= Beverly Hills Diet =

Fad diet

The Beverly Hills Diet is a fad diet developed by author Judy Mazel (1943-2007) in her 1981 bestseller, The Beverly Hills Diet.

==History==
Mazel had tried and failed to lose weight with existing programs, and developed the diet plan after spending six months working together with a nutritionist in Santa Fe, New Mexico. Under her program, she was able to trim down from a weight of 180 lb to 108 lb, having struggled with her weight since childhood. After completing development of the program and returning to Los Angeles, she opened a weight-loss clinic whose clients included a number of celebrities.

The Beverly Hills Diet is predicated on the enzymatic actions of foods in the digestive process, and controlled weight by controlling when foods were eaten and in what combinations. The plan begins with the consumption of a series of specified fruits in a designated order for the initial ten days of the program. On Days 11 to 18, the dieter can add bread, two tablespoons of butter and three cobs of corn. Sources of complete protein, such as steak or lobster, cannot be consumed until Day 19 of the plan.

The diet divides food into three groups: carbohydrates, proteins, and fats. The carbohydrate category is further divided into subgroups, including "fruits" as well as three levels of carbohydrates. Wine is placed in the fruits subcategory, while most other alcoholic beverages are placed in the "maxi-carb" subcategory based on the claim that other alcoholic beverages take longest to digest. The diet argues that carbohydrates and proteins should never be combined or eaten on the same day.

The book, published by Macmillan Publishing, spent 30 weeks on The New York Times bestseller list, and sold more than one million copies. The book featured endorsements from Linda Gray, Engelbert Humperdinck, Sally Kellerman and Mary Ann Mobley.

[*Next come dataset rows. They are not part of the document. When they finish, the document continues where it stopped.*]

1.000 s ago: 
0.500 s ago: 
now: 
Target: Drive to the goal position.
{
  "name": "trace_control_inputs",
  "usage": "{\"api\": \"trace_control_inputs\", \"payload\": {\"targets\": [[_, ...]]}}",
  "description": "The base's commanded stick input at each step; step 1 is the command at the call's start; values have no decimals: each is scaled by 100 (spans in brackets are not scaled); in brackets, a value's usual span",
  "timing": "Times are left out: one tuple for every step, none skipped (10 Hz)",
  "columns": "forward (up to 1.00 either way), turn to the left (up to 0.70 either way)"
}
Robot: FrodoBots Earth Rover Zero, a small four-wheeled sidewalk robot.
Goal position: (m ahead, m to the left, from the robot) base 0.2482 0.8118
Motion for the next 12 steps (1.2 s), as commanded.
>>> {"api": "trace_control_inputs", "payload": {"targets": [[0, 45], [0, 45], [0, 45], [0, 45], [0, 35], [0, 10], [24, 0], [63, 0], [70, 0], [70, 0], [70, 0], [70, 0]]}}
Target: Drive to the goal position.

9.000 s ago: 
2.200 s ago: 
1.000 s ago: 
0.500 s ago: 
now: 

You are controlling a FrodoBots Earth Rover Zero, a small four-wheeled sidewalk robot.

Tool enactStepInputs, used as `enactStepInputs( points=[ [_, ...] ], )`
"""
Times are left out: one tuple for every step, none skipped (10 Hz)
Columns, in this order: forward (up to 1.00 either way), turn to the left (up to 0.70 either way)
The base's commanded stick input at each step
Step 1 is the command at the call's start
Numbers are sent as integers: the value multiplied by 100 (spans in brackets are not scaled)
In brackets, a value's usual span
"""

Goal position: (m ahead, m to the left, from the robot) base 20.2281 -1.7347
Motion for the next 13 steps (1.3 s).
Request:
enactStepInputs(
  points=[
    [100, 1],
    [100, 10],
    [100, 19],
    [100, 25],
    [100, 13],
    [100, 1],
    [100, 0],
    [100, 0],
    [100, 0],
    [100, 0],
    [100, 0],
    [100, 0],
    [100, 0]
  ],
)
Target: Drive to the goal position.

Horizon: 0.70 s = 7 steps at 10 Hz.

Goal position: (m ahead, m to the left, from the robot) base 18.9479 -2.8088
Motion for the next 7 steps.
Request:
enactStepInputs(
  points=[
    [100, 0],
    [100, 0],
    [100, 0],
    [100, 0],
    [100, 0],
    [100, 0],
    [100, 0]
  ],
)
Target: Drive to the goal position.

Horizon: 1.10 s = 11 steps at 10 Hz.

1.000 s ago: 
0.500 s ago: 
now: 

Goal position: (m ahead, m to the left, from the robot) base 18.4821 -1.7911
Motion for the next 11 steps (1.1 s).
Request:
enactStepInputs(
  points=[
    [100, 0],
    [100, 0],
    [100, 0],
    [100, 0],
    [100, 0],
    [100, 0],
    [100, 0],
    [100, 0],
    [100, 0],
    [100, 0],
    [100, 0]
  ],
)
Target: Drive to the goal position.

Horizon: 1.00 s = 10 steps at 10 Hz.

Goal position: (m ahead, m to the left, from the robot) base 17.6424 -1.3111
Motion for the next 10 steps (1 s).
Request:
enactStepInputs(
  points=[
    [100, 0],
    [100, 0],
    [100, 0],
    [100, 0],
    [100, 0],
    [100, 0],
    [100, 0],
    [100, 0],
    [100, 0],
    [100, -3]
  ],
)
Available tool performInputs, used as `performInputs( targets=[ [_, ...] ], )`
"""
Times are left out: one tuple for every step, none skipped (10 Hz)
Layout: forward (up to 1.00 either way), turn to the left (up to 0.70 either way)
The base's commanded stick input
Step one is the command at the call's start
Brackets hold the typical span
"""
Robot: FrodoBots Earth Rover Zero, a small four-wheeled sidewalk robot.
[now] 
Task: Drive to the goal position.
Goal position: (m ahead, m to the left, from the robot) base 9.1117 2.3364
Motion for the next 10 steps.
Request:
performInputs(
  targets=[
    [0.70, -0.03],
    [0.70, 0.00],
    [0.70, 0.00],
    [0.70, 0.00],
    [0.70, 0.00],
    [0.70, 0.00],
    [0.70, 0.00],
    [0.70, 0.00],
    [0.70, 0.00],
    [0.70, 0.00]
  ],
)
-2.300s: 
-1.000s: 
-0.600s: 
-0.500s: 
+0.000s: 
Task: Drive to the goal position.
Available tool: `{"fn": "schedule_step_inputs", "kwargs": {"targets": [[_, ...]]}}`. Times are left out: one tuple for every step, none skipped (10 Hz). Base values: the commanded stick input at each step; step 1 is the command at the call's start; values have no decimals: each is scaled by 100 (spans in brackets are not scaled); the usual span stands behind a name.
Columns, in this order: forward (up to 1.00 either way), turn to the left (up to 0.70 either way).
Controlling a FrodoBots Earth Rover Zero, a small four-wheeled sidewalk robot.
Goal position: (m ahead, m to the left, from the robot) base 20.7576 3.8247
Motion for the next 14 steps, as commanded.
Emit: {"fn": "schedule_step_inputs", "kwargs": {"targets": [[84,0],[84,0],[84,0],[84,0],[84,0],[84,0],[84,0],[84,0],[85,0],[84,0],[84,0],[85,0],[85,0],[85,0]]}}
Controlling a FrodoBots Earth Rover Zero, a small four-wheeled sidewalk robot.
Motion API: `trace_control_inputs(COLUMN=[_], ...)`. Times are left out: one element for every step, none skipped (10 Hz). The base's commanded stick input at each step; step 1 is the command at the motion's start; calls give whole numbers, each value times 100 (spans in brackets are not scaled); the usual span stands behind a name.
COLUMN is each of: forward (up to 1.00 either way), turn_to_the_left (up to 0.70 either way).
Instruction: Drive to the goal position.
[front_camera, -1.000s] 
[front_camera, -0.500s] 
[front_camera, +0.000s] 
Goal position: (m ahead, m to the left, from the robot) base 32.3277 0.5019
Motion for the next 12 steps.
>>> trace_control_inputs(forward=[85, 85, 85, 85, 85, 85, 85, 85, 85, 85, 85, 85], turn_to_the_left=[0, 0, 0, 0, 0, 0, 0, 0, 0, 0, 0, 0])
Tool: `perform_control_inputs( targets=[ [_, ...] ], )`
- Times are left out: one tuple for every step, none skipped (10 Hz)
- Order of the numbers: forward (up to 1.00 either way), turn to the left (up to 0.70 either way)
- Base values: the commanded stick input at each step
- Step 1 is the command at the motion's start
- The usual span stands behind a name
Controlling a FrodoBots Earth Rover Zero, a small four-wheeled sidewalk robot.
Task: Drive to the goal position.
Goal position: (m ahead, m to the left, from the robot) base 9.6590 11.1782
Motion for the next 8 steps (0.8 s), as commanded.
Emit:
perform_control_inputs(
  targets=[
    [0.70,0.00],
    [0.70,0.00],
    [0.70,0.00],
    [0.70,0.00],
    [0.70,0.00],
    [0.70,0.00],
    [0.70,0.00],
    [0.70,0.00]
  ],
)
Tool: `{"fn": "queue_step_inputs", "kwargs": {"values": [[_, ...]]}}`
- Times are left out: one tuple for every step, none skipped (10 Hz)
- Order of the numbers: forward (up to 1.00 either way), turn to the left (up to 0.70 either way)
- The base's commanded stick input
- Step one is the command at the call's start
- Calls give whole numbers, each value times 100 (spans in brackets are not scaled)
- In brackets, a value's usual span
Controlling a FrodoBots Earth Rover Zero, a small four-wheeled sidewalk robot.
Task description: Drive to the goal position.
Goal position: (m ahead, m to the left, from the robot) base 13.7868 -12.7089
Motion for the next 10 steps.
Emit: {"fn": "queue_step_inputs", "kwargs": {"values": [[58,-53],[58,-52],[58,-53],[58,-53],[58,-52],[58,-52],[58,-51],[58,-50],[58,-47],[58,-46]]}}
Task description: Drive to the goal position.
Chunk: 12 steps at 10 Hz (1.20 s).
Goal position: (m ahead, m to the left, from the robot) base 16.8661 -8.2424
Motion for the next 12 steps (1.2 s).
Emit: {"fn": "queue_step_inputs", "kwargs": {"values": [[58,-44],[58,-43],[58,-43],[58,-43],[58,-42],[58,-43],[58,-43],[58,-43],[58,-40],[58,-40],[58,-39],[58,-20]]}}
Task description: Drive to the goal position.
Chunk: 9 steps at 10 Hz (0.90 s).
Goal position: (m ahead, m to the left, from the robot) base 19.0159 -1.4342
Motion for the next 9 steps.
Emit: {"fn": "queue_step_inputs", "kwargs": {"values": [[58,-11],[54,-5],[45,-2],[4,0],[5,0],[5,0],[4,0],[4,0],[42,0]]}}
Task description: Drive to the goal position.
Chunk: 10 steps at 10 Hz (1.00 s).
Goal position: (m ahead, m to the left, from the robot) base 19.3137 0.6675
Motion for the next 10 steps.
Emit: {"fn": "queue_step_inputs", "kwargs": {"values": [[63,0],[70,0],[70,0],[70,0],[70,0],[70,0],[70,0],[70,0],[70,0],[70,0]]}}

The New Beverly Hills Diet, an updated version of the original diet, was released in a 1996 book also by Mazel. The original diet details a 42-day dieting plan, while the updated version is only 35 days long. The New Beverly Hills Diet also contains a long-term diet for dieters who have finished the 35-day regimen. The long-term diet contains similarly strict rules about what foods are eaten in combination. For example, Mazel argues fruit must be eaten on its own, and that dieter should wait at least an hour before eating different types of fruit.

==Reception==

The Beverly Hills Diet is categorized as a fad diet. It has been described by nutrition experts as quackery and based on the discredited idea of food combining. Nutritionist Theodore P. Labuza noted that the diet is unbalanced with potential hazards such as diarrhea, potassium deficiency and heart arrhythmia, thus should be avoided.

Nutritional experts note that although the diet may induce weight loss, this only happens because of the lack of calories and lack of nutritional value. Dietitians note that the strict rules as well as the lack of nutrition in The Beverly Hills Diet can make the diet difficult to maintain. Experts generally agree that the most effective diets are those that can be easily sustained and they point to other healthier, easier, and more effective weight loss options instead of The Beverly Hills Diet.

A report published in the Journal of the American Medical Association in 1981 criticized the diet, noting significant inaccuracies that could result in physical harm to those following the regimen. The report, written by Dr. Gabe Mirkin of the University of Maryland, College Park and Dr. Ronald Shore of Johns Hopkins University, pointed out that there was no evidence supporting the scientific validity of the program and that it stood in opposition to established knowledge in the medical profession about nutrition, calling it "the latest, and perhaps the worst, entry in the diet-fad derby". The doctors were critical of the diet's claim that weight gain results from undigested food that is stuck in the body. The article expressed concerns about the combination of large amounts of fruit with little salt, noting that significant water loss from diarrhea could produce fever, muscle weakness, and a rapid pulse, and that blood pressure could drop low enough to cause death.